Um pedido de intervenção federal no sistema socioeducativo de Mato Grosso foi representada pelo procurador Paulo Prado do Ministério Público Estadual para "obrigar" que o Estado construa novas unidades prisionais para menores dententos. O governo que será representado pela Procuradoria-Geral do Estado (PGE), deve se reunir com o MPE no Tribunal de Justiça, nesta sexta-feira (10).

 

O pedido foi feito a partir de uma ação que se arrasta desde 2011, onde o Ministério Público obriga o Estado a construir novas unidades prisionais para menores em Sinop e Barra do Garças.

 

O governo teve R$ 16,5 milhões das contas bloqueadas, em abril, pela juíza Gleide Bispo dos Santos, da 1ª Vara Especializada da Infância e Juventude.
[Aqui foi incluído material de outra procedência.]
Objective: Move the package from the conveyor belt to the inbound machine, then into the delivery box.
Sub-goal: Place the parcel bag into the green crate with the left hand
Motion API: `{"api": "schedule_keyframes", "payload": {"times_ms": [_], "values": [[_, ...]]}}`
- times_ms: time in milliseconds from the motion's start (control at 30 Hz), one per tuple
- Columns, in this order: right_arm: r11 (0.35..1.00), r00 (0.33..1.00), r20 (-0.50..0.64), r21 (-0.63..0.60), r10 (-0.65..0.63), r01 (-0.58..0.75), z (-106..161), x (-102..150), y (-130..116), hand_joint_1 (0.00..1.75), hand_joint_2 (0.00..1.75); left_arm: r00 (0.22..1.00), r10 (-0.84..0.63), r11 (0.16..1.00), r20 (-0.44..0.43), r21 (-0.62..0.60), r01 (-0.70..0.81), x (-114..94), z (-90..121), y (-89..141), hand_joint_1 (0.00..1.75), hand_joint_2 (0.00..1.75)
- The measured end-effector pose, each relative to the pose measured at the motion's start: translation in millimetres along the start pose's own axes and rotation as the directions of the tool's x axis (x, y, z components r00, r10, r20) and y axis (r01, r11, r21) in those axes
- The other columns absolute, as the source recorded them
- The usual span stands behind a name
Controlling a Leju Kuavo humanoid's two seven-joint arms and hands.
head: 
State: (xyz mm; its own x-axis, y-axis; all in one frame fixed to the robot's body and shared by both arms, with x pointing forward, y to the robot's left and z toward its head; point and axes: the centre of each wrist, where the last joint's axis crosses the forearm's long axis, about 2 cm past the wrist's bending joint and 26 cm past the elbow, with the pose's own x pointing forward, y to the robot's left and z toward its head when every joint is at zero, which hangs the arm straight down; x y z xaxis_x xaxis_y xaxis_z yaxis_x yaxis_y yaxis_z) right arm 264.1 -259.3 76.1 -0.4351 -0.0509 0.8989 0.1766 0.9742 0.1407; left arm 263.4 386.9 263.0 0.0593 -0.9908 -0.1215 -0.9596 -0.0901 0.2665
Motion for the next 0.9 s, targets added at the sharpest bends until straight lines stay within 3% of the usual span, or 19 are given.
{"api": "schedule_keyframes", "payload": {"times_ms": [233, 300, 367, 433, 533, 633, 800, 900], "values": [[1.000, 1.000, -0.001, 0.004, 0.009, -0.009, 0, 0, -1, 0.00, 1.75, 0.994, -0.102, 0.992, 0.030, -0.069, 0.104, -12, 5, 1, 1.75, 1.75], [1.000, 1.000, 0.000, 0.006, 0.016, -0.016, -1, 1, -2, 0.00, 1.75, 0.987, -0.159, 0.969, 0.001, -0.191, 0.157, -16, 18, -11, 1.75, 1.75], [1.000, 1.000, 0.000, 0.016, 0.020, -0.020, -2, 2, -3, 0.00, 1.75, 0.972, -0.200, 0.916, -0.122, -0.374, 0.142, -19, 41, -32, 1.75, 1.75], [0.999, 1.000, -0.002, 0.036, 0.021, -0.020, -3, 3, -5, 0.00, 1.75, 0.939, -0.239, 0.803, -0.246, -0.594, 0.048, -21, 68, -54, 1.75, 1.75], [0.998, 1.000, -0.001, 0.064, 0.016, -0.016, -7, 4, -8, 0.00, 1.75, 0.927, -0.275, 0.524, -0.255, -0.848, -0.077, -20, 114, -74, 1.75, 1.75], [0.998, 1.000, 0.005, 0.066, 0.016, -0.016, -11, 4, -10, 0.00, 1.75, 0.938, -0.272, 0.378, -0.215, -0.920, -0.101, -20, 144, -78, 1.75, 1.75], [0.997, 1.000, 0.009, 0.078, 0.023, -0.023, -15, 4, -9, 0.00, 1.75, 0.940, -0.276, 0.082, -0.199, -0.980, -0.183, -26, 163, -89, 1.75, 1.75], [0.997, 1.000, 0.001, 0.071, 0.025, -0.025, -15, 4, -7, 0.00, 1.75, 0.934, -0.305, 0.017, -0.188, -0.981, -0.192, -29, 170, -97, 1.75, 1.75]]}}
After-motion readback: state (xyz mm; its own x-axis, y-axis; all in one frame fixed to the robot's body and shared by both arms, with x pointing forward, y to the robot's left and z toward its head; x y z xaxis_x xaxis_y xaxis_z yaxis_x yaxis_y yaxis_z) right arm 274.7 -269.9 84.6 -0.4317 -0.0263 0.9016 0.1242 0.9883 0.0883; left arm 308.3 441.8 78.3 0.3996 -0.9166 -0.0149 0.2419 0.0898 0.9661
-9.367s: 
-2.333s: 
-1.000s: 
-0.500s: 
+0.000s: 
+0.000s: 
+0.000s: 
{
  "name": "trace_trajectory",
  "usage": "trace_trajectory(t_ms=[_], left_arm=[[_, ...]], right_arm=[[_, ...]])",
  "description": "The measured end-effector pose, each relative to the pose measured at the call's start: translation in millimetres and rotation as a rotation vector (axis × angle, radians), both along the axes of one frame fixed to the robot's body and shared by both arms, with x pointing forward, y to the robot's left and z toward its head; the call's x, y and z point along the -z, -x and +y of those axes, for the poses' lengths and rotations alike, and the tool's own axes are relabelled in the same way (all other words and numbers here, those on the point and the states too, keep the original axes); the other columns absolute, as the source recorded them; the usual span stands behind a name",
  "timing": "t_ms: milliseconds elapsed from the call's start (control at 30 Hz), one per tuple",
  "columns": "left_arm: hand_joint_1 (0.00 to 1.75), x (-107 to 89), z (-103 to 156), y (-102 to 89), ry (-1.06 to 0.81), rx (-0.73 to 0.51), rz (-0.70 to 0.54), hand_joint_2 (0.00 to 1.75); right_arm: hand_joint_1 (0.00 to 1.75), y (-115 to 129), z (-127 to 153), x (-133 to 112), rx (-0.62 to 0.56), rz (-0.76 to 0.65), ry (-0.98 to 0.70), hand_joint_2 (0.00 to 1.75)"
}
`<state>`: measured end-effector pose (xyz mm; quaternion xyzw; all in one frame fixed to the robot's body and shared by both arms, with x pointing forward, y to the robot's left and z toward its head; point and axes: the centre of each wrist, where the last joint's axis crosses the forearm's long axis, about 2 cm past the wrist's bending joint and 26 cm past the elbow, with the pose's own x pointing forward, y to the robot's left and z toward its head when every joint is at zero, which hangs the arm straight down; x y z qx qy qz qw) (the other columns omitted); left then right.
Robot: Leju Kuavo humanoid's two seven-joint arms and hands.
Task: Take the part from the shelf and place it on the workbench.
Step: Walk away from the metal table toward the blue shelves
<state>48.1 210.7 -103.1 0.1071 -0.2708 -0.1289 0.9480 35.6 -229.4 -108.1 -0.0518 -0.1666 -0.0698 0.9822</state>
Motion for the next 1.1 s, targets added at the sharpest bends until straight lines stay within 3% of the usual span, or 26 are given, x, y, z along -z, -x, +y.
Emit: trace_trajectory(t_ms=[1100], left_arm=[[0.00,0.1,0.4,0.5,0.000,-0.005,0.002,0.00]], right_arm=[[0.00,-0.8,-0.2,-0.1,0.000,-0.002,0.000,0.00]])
Desse montante, R$ 1,5 milhão seria para a unidade de Cuiabá e R$ 15 milhões para unidade de Sinop (a 503 km de Cuiabá).

 

Lembrando que o presidente do Tribunal de Justiça, desembargador Rui Ramos, também já havia determinado o bloqueio de outros R$ 15 milhões para a construção e uma unidade em Barra do Garças (a 516 km de Cuiabá).

 

Na justiça, o governo alega que as decisões se baseiam em um cenário de 2011, antes da elaboração do Plano Decenal do Sistema Socioeducativo, para vigorar entre 2015 e 2024.

 

Inicialmente, também havia um pedido para a construção de uma unidade em Tangará da Serra (a 242 km de Cuiabá), porém, o governo alegou que um estudo técnico apontou que não teria demanda de menores detidos na região. A Prefeitura de Tangará da Serra doou em 2009, uma área ao Estado para a construção da unidade prisional.

 

“Todos os cronogramas apresentados à Justiça para as novas construções representam o tempo real necessário à efetivação das demandas. Salientamos que não basta construirmos unidades, pois temos que aparelharmos o local, contratarmos os serviços necessários à manutenção da mesma, sem falarmos na necessidade de mais servidores, o que trará grande impacto financeiro ao erário (cada vaga em uma Unidade de Internação Socioeducativa custa em média 10 salários-mínimos ao mês)”, citou a Secretaria de Estado de Justiça e Direitos Humanos (Sedjudh) em abril.